I recently devoured an amazing book about grief called FINDING MEANING: The Sixth Stage of Grief, by David Kessler, the co-author of the ground-breaking book by Elisabeth Kübler-Ross ON GRIEF AND GRIEVING. I was blown away by Kessler’s take on how meaning helps us make sense of grief. The author also suggests how one can transform grief into something that is fulfilling. He concretely recommends finding gratitude for the time you and your loved one had together. He additionally advises finding a way to honor your loved one, and goes one-step further, teaching one to value the brevity of life and use that to shift one’s thinking to a more positive path towards restoration. I particularly applauded the author’s take on the fact that meaning takes time. It has been over four and a half years since my husband Peter died, and it has been an uphill battle towards finding meaning in my loss. The book taught me that grief pain is inevitable, but suffering is optional. After I went into a monsoon-like, devastating, tailspin of grief, I found my way through the pain by writing and giving my grief a voice to tell others that it is OK to grieve fully and thusly lessen the pain. By helping others, I found a way to find benefit in my loss.
Now that I have been on my journey through grief for a considerable time, I am beginning to observe gratitude lift its lovely and gentle head. I smile at what I have accomplished, and am appreciative that I am forging forward. I see hints of my new personality emerging. Don’t get me wrong, I would give anything, and I mean anything, to glimpse Peter walk through the door and smile. But I have noticed that I am finding a sense of purpose in my life that is deeper than before Peter died. I am so proud (notice I didn’t say Peter would be proud) of my writing. I love the fact that I can help myself through blogging about grief, and have the added benefit of a community on line who write to me and tell me that my blogs help them move forward. I am rethinking and questioning my priorities and finding some slight benefits in my loss. I have opted to survive this ordeal and transcend the pain of grief. My life has a new sense of determination and I am finding that I am evolving out of my cocoon of sadness, and like a butterfly, making a metamorphosis to find more substance and significance in my life.
Maybe you too are finding more meaning in your life.
Here is a list of HOW LOSING SOMEONE YOU LOVE TEACHES YOU TO:
- Stop and smell the roses and find joy in life. You have acquired a new conviction that you don’t want to sweat the small stuff.
- Take nothing for granted. Be grateful for the small things in life that make you happy.
- Show up in your life and live fully in the present. Your past is gone, and your future is too scary to envision. You are keenly aware that you must live every moment to the fullest and stay in the present.
- Order your priorities. You have a new barometer for deciding what matters most and what is unimportant. The Kardashians are low on this totem pole!
- Be more tender and compassionate with others.
- Be more self-compassionate and give yourself room to both screw up, and to forgive.
- Develop a heightened sense of empathy. Acquire more sensitivity in your life.
- Come to realize which of your friends are truly there for you. As an extra-added bonus, discover new caring friends who touch you to the core.
- Foster a sense of adventure. The fact that life is so fleeting can help you to take more risks and travel, make new friends, and be more honest with others. I am still working on this point! I forgive myself for not being more adventurous.
- Use your power of choice and say no. You no longer have to pussyfoot around making your needs known. Use “maybe” to deflect a bit, but always protect your needs and wants, and say no if it isn’t right.
- Volunteer! There is scientific evidence that volunteering to help others helps in the grief process.
- Laugh more. Laughter is not only the best medicine, but it is diverting and good for the whole body.

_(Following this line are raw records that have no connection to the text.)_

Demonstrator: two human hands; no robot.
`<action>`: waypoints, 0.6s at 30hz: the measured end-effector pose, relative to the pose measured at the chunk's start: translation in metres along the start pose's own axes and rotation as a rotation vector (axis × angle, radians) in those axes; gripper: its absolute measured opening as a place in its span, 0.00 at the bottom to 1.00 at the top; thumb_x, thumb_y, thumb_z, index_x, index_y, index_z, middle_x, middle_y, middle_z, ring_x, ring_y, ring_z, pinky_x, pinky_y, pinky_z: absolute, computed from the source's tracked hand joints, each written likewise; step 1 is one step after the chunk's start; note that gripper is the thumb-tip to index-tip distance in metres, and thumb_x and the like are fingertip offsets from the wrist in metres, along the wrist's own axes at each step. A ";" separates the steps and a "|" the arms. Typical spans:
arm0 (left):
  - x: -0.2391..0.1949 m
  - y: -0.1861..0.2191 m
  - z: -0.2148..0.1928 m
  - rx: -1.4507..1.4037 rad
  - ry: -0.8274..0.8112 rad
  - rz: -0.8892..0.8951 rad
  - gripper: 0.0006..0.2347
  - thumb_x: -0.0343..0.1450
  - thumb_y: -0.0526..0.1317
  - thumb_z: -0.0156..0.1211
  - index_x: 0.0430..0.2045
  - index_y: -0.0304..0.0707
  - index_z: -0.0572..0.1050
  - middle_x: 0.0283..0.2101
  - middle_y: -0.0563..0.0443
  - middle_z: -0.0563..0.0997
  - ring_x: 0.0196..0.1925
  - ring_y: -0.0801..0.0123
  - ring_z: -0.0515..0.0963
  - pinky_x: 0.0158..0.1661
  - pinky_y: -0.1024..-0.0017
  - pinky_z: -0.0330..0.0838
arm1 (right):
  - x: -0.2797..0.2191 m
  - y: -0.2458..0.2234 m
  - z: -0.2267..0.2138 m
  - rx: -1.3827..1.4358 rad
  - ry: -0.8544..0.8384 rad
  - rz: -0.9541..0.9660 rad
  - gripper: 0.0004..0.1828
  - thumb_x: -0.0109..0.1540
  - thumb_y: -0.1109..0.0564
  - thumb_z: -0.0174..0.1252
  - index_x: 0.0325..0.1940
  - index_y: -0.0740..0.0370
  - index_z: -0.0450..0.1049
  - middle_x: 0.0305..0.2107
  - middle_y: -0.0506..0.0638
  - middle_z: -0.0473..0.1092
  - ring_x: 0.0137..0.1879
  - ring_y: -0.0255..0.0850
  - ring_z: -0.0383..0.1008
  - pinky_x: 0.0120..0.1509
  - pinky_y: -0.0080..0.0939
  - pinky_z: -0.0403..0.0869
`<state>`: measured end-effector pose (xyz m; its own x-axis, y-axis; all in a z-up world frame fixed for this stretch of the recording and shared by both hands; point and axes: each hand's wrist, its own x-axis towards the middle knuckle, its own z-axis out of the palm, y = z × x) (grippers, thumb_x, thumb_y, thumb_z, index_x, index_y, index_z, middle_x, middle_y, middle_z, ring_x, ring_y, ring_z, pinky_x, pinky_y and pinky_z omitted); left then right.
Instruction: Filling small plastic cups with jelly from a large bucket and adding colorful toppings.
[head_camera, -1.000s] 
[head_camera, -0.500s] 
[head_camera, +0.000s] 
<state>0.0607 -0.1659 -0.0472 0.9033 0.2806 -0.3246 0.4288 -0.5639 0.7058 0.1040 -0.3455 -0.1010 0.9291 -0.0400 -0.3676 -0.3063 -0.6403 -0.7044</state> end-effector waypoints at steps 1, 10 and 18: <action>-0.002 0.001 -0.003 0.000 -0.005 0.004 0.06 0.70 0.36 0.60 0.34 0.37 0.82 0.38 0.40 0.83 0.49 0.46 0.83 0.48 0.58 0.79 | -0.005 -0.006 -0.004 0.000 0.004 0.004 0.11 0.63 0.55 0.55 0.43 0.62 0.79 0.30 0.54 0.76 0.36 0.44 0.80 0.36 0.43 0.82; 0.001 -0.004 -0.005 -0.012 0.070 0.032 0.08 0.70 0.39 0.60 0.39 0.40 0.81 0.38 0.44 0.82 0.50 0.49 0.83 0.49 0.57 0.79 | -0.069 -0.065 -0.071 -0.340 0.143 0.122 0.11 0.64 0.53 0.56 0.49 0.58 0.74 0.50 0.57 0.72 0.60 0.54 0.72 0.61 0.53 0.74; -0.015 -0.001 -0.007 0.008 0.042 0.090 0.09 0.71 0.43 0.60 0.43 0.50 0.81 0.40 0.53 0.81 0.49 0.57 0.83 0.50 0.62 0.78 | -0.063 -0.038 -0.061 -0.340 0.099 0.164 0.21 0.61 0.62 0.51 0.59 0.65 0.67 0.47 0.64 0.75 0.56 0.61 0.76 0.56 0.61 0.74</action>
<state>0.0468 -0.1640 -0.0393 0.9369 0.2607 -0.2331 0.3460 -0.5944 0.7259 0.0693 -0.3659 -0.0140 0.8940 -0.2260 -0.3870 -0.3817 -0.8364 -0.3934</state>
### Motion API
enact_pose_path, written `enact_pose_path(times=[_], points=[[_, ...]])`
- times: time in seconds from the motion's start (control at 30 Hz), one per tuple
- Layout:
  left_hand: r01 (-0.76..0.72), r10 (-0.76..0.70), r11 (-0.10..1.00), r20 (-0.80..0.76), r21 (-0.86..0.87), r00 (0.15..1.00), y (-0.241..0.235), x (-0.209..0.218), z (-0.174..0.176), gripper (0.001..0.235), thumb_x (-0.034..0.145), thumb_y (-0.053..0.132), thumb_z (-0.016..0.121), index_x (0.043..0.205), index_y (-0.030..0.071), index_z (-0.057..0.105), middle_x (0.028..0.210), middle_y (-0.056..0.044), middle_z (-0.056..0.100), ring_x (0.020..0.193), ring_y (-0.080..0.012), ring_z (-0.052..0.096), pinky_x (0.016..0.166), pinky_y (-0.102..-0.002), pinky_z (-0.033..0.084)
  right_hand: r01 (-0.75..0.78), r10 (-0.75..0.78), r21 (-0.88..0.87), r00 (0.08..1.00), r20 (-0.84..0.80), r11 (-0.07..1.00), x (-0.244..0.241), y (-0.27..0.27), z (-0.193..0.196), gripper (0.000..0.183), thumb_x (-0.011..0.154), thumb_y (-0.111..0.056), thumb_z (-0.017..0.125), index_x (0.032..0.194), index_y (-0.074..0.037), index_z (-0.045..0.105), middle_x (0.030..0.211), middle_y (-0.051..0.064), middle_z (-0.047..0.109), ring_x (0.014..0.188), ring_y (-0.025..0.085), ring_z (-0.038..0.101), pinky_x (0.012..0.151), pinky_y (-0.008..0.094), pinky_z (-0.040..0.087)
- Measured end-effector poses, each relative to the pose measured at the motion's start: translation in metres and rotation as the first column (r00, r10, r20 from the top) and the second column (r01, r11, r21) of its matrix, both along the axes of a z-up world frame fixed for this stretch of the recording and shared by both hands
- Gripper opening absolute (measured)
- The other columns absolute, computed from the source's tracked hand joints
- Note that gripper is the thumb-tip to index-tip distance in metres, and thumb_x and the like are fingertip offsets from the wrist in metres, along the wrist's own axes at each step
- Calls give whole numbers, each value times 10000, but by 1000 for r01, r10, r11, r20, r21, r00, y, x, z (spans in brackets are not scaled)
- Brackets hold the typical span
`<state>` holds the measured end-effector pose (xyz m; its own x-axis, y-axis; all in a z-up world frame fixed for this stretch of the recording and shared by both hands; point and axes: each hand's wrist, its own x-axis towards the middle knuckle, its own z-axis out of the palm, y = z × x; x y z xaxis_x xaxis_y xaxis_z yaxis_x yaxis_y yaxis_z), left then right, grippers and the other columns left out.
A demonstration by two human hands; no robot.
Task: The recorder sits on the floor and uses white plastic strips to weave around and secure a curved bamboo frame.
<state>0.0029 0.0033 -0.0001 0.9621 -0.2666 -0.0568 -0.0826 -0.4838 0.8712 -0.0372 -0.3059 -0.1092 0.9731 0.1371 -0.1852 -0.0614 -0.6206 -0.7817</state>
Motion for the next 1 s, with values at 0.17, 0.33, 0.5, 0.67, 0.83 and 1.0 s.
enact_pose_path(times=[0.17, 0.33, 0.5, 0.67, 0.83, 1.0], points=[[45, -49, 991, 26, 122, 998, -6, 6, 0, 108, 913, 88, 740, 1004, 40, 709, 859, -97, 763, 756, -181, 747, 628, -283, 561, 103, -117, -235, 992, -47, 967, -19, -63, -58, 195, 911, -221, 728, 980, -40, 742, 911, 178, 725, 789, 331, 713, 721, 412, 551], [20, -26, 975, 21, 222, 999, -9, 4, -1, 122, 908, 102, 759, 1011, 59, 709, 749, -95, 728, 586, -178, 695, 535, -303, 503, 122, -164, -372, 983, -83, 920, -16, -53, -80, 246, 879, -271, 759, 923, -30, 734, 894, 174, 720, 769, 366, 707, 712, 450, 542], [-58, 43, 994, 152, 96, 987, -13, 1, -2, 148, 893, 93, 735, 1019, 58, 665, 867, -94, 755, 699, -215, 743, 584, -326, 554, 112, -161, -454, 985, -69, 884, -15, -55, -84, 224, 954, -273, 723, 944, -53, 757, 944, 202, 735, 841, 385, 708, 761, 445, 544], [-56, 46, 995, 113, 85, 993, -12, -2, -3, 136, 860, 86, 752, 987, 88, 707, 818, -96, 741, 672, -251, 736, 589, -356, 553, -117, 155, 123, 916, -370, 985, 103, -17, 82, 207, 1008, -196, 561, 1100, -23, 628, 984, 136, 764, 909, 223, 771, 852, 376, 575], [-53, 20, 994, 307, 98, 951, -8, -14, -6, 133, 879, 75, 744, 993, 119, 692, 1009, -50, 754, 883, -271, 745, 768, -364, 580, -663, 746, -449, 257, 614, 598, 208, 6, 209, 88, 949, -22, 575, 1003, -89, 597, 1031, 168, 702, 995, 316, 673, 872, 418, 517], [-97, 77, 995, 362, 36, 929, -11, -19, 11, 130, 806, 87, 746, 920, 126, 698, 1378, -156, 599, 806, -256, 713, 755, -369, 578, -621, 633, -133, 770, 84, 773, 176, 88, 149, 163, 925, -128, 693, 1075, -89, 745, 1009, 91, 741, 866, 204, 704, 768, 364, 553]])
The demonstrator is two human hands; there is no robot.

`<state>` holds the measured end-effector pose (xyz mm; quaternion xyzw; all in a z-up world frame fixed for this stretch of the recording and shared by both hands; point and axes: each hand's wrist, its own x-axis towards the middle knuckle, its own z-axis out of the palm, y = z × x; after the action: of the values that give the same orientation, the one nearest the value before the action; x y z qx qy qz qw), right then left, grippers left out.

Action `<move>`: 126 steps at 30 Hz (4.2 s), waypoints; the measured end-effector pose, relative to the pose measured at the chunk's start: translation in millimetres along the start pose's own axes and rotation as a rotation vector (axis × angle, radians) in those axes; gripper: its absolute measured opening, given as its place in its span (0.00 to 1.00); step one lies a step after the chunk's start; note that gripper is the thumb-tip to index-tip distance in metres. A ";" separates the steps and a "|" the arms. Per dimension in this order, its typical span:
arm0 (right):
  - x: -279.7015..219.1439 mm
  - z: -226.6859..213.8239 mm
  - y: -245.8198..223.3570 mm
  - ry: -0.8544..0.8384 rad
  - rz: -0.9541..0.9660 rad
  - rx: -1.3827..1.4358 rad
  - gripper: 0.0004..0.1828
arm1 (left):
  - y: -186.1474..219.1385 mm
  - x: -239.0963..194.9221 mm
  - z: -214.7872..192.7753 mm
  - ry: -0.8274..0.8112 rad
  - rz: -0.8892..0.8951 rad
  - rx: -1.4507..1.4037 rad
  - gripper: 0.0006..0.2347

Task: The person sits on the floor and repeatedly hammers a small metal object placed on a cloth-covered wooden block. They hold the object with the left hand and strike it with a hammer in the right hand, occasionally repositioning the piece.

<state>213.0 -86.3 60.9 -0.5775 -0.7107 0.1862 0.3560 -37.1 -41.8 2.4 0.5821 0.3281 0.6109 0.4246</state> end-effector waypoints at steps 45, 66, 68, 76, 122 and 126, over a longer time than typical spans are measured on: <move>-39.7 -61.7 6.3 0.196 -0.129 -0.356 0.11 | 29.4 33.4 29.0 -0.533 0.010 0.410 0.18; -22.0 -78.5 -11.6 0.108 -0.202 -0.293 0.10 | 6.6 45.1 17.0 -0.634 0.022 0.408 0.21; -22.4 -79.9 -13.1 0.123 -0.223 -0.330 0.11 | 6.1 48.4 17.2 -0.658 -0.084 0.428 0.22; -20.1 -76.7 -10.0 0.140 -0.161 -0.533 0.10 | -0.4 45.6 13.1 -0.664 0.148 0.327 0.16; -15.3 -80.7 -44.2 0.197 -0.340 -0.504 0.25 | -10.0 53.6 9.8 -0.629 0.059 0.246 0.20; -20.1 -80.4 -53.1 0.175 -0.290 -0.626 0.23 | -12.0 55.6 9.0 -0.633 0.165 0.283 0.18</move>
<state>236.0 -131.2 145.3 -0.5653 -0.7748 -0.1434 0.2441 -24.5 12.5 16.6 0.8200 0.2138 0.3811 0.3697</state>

- Cherish your family and friends as if they were gifts.
- Appreciate love more. Gratefully look back at the love you shared. Life can’t be controlled; it can only be embraced. Love what you have in the here and now. Take the time to tell your loved ones “I love you.”
- Simplify your existence. Try to rid yourself of anger, resentment, stress, and anxiety, and replace them with love, forgiveness, resilience, and gratitude. OK still working on this one!
- Cherish your memories as reminders of the love you shared.
- Realize your inner strength, look back at how far you have come, and celebrate your small victories.
- Develop the ability to put yourself first and see your new priorities in life.
- Begin to love without sorrow, and remember without pain.
- Pat yourself on the pack for being a survivor, not a victim. You will never get over your loss, but it will become part of who you are.
- Honor your loved one by living a full and satisfying life, with them nestled cozily in your heart every step of the way.